---------- Task data ----------
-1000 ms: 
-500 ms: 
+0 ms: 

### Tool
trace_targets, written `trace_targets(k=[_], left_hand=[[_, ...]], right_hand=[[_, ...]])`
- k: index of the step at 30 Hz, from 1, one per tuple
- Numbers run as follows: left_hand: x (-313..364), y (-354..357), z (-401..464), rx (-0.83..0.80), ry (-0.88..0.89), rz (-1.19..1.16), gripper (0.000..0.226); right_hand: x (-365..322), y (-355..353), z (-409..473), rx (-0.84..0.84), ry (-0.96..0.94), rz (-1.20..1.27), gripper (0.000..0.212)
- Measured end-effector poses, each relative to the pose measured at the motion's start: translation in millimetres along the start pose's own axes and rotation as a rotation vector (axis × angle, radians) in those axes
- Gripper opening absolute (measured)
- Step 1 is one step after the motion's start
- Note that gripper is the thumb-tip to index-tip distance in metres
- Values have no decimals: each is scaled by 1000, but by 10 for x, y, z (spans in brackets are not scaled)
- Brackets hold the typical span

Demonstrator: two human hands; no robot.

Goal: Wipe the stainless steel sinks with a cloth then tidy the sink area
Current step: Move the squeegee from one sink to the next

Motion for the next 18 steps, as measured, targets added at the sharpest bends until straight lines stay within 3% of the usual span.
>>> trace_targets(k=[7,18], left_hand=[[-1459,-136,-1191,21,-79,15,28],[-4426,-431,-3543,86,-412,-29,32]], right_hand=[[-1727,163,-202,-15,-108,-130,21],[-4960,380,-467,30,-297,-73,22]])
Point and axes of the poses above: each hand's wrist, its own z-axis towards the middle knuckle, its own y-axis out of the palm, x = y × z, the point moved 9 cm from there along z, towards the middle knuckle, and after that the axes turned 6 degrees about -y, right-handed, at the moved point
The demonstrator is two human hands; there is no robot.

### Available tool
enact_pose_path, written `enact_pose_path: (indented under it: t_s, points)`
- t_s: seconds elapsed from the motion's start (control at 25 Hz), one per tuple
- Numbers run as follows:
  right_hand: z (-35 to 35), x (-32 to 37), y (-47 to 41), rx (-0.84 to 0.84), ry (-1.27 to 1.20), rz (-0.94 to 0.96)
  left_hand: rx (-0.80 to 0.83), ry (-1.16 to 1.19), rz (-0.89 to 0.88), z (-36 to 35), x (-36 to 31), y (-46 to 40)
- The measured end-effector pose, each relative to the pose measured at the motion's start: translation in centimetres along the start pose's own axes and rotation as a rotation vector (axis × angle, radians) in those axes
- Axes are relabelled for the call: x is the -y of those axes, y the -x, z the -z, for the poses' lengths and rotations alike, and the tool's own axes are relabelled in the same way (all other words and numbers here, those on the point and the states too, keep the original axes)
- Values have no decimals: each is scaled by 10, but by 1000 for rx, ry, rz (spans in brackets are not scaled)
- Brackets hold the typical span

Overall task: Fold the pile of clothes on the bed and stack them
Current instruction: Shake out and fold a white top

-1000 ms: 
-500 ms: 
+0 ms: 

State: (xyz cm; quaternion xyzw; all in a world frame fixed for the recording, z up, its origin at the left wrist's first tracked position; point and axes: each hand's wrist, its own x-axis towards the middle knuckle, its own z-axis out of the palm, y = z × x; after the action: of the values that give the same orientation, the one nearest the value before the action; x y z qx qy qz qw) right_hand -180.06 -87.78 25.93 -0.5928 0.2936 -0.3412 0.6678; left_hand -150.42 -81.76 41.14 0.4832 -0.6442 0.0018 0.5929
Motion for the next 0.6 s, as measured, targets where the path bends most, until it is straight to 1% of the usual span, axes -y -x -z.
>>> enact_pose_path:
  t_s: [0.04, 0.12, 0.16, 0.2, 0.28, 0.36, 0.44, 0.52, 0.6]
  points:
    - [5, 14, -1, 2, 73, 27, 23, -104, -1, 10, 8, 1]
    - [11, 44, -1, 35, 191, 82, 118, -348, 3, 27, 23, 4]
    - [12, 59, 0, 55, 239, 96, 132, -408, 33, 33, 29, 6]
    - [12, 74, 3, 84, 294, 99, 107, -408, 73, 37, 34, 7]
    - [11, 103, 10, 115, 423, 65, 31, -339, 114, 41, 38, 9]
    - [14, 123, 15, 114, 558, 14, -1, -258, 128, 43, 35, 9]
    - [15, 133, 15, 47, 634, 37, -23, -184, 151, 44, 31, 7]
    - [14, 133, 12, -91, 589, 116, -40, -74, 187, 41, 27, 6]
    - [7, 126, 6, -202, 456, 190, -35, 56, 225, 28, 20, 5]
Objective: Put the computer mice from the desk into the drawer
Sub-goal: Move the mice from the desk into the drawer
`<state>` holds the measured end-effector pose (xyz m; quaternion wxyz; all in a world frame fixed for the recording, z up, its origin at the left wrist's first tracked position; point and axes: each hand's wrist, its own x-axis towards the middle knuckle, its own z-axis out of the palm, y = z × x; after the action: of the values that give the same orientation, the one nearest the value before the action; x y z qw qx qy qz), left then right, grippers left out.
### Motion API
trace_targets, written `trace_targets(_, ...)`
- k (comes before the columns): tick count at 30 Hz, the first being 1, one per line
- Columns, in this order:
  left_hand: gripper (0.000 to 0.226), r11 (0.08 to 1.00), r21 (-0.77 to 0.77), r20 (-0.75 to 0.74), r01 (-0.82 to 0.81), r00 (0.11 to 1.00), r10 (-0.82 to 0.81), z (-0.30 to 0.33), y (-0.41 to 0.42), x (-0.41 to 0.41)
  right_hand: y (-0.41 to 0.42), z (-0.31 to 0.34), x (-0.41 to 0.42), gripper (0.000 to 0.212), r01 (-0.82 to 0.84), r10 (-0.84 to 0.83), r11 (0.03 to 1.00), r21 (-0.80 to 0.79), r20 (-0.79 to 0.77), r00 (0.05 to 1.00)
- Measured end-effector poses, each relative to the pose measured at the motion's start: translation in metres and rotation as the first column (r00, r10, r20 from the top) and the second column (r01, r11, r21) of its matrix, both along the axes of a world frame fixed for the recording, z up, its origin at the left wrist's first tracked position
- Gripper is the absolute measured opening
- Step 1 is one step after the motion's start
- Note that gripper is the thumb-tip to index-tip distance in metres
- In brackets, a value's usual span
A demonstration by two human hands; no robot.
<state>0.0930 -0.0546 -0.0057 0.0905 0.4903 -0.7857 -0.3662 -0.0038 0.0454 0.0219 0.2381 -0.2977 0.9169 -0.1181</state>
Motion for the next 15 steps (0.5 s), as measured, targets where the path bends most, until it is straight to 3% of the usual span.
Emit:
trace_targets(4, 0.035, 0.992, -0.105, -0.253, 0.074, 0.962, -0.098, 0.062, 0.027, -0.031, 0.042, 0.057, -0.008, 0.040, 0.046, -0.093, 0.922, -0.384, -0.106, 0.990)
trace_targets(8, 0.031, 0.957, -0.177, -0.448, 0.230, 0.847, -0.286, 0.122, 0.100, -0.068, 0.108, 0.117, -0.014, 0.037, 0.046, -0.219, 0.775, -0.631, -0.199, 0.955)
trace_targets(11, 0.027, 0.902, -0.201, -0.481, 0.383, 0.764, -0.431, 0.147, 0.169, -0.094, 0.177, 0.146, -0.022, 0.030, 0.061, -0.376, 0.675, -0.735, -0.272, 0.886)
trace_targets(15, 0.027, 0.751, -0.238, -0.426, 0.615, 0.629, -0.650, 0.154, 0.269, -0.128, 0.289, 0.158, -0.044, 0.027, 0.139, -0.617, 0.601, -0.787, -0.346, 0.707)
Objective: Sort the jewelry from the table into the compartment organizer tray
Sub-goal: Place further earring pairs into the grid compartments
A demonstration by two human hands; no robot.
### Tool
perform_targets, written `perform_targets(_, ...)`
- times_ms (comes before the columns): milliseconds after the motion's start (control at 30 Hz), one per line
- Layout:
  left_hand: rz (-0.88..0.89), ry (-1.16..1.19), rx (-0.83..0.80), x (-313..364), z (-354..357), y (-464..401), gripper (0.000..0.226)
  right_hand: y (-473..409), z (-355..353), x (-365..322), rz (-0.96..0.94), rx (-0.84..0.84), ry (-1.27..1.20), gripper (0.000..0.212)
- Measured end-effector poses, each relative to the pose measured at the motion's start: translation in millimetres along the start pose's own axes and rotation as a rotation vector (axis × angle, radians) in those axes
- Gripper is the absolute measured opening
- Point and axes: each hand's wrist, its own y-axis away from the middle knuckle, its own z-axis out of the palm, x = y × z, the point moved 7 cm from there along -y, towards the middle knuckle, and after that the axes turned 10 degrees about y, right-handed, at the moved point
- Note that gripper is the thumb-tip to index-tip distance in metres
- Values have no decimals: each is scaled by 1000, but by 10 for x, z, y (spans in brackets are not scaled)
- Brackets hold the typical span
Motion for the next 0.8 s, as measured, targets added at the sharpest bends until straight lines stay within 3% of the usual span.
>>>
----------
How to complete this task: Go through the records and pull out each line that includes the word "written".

Response box:
trace_targets, written `trace_targets(k=[_], left_hand=[[_, ...]], right_hand=[[_, ...]])`
enact_pose_path, written `enact_pose_path: (indented under it: t_s, points)`
trace_targets, written `trace_targets(_, ...)`
perform_targets, written `perform_targets(_, ...)`

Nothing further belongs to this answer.